Skema tersebut menawarkan insentif investasi dengan tingkat bunga besar dan kemudian karena tidak likuid maka koperasi mulai berspekulasi untuk investasi di sektor lain yang risikonya tidak terukur. Sementara itu, pengetahuan masyarakat tentang apa itu koperasi yang benar juga tidak memadai. Koperasi yang berbasiskan anggota itu bagaimana juga masyarakat tidak tahu.

 

“Padahal sebetulnya untuk melihatnya sangat sederhana dalam menbedakan antara koperasi abal-abal atau genuine itu. Koperasi abal-abal itu pasti tidak akan pernah membangun pengertian kalau nasabah itu juga pemilik koperasi. Mereka juga tidak mau secara terbuka kepada anggotanya untuk memeriksa isi manajemen koperasi sampai mendalam. Pemerintah baik itu Kemenkop dan UKM serta OJK ini bisa dibilang telah melakukan pembiaran dan lalai menjaga kepentingan publik,” jelas Suroto.

 

Bukan Pengawasan OJK

Menanggapikasus Indosurya, Juru Bicara OJK, Sekar Putih Djarot menyatakn bahwa sesuai dengan UU OJK Nomor 21 Tahun 2011 dan memperhatikan UU Lembaga Keuangan Mikro dan UU Koperasi, maka OJK tidak memberikan izin dan mengawasi KSP Indosurya.
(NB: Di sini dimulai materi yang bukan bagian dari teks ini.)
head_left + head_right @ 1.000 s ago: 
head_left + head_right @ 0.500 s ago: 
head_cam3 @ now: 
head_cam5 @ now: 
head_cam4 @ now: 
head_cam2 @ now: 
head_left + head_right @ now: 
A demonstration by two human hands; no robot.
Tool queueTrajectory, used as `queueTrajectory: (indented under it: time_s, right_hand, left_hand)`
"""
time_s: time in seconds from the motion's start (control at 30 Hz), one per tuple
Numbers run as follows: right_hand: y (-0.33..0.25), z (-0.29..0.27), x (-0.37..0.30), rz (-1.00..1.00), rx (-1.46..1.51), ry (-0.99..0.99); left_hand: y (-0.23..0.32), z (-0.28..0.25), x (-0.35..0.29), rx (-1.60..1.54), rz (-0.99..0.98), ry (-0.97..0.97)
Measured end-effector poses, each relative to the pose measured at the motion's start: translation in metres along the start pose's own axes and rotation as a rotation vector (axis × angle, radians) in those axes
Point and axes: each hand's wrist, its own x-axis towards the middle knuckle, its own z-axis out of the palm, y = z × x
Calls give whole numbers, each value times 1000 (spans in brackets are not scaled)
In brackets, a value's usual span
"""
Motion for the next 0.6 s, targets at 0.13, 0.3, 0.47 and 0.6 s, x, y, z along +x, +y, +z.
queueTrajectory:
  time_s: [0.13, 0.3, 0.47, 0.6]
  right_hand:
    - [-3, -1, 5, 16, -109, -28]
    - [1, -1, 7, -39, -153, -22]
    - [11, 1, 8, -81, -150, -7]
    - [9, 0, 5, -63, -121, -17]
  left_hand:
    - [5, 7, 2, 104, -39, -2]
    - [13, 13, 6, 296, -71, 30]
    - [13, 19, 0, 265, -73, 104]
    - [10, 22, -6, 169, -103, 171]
Atas permasalahan KSP Indosurya ini, Sekar juga menambahkan OJK telah berkoordinasi dengan Kementerian Koperasi dan UMKM dan Satuan Tugas Waspada Investasi sesuai dengan kewenangan masing-masing pihak untuk menindaklanjutinya.

 

Selain itu, Sekar mengatakan KSP Indosurya tidak memiliki hubungan formal hukum dengan Grup Indosurya. Grup Indosurya merupakan konglomerasi keuangan yang diawasi oleh OJK ini terdiri dari Indosurya Inti Finance (sebagai entitas utama), Indosurya Bersinar Sekuritas (IBS), Indosurya Asset Management (IAM), Asuransi Jiwa Indosurya Sukses (AJIS), BPR Indosurya Daya Sukses (BPRIDS), BPR Indosurya Prima Persada (BPRIPP) dan BPR Andalan Daerah (BPRAD).

 

“OJK juga telah meneliti bahwa tidak ada kantor cabang Grup Indosurya yang digunakan bersama dengan KSP Indosurya Cipta,” jelas Sekar, Minggu (12/4).